In South Africa, only 1.6 percent of the cases are drug-resistant, said Abigail B. Wright, another author of the study, but the country’s overall tuberculosis rate is so high that that translates into 6,000 cases. In India, which has a major TB problem, a survey limited to Tamil Nadu state found a 3 percent resistance rate.
The report highlights the need for new tuberculosis drugs, said a spokeswoman for the Global Alliance for TB Drug Development.
“The last new drug was introduced in 1963,” said the spokeswoman, Gwynne Oosterbaan. Because tuberculosis is a bacterium, virtually all antibiotics attack it. But drug companies rarely test their new antibiotics against it because they might be pressured to limit the drugs’ use to that disease, costing them billions.
Tuberculosis is common in very poor countries with many AIDS cases, because weakened immune systems allow the bacteria to grow. But drug-resistant cases are more common in moderately poor countries where patients receive inadequate treatment.
Many cases were found in Kazakhstan, Uzbekistan, Estonia, Latvia, Lithuania and parts of Russia, as well as in two Chinese provinces, South Africa and Ecuador. On a smaller scale, a high rate of cases per capita was also found in Israel, presumably through immigration from countries of the former Soviet bloc, the report said.
The situation in former Soviet Union countries is particularly bad because of the abrupt collapse of the bloc’s economy in the 1990’s, said Dr. Peter Cegielski, leader of the international multi-drug-resistant TB team at the Centers for Disease Control and Prevention in Atlanta who conducts studies in Russia.

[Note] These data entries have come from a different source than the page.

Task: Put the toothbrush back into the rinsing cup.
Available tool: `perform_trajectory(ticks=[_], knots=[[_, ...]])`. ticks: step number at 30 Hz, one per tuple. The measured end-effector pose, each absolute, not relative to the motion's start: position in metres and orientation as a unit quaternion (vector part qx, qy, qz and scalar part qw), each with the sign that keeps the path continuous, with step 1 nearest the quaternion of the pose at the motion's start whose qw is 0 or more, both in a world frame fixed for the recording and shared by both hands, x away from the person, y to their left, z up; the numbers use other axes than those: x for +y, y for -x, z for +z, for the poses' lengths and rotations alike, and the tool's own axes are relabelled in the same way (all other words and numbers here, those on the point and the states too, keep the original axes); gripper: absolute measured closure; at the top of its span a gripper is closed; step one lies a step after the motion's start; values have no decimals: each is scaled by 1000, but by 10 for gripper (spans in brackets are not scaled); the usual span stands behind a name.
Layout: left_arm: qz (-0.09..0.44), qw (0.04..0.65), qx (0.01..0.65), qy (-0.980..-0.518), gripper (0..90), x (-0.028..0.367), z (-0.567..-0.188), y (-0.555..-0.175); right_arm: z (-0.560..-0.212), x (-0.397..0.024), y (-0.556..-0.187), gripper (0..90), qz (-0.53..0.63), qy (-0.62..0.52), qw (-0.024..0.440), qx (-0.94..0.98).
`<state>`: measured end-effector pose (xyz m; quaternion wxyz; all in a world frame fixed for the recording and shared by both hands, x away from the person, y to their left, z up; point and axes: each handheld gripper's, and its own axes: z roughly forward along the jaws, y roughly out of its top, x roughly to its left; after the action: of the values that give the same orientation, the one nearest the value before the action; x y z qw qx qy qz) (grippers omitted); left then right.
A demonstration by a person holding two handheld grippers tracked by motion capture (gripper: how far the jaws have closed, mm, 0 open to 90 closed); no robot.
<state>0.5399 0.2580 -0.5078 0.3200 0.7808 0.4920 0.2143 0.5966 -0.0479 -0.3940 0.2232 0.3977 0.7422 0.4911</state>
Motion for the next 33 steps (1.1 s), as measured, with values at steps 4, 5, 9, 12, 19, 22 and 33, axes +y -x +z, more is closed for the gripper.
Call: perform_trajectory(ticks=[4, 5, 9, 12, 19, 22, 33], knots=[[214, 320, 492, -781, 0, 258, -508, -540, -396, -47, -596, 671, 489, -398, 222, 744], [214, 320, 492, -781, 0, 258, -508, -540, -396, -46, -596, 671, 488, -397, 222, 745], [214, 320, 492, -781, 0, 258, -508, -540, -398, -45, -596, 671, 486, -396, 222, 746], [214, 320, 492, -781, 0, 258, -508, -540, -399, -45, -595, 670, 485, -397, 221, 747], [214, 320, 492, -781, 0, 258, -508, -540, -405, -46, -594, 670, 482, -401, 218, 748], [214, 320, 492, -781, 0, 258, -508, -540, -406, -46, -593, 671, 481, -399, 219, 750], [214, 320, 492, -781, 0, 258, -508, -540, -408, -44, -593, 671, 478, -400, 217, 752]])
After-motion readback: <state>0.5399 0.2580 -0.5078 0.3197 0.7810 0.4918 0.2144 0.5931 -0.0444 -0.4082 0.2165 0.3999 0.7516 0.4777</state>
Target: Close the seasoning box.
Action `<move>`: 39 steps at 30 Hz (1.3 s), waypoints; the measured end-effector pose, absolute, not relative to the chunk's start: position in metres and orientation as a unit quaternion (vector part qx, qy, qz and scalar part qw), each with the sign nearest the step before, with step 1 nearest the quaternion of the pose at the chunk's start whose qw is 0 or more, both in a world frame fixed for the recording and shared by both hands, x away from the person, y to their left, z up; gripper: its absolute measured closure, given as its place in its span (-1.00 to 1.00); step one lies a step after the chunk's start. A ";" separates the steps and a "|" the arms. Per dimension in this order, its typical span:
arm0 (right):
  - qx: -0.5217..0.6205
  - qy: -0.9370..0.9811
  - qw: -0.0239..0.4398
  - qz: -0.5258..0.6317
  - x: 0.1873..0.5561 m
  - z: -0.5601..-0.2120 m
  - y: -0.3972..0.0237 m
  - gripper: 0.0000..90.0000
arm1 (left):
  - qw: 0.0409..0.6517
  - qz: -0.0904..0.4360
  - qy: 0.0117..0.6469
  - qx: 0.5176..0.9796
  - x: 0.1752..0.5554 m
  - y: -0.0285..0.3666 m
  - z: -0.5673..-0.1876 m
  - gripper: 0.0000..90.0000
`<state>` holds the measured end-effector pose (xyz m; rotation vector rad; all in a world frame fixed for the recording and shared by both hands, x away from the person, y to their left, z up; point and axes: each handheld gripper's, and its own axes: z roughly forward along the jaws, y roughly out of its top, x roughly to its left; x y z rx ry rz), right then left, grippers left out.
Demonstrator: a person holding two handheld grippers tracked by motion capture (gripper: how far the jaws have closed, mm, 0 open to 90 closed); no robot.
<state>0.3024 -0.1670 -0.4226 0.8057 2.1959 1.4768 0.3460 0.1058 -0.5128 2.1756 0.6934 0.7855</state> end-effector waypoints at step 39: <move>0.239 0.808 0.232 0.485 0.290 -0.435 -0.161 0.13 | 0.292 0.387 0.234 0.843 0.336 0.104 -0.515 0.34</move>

Shortages forced many patients to cut back to one or two drugs “and that’s what leads to resistance,” Dr. Cegielski said. Also, a number of prisoners with TB were released in amnesties, spreading the disease. In addition, said Dr. John Jereb, a C.D.C. epidemiologist, Soviet bloc countries used unusual treatments.
In the West and in poor countries following World Health Organization recommendations, all patients are supposed to get a cocktail of four “first-line” drugs: streptomycin, isoniazid, rifampicin and ethambutol. The standard therapy, “directly observed treatment, short-course,” or D.O.T.S., requires that a family member, a nurse, or even a traditional healer watch each pill swallowed every day for six months.
The first-line drugs are cheap and have few side effects. Resistance develops when patients skip pills. But researchers also suspect resistance is high anywhere that the same drugs are sold over the counter, as they are in Southeast Asia.
One of my colleagues studies this problem. Most strains are susceptible to more expensive medications. Someone must find the money to treat these patients properly. We in the US do a particularly good job at treating TB through our public health departments. For this disease we have model programs.
As this epidemic spreads, it may well once again become a major health problem. Some would argue that it already is.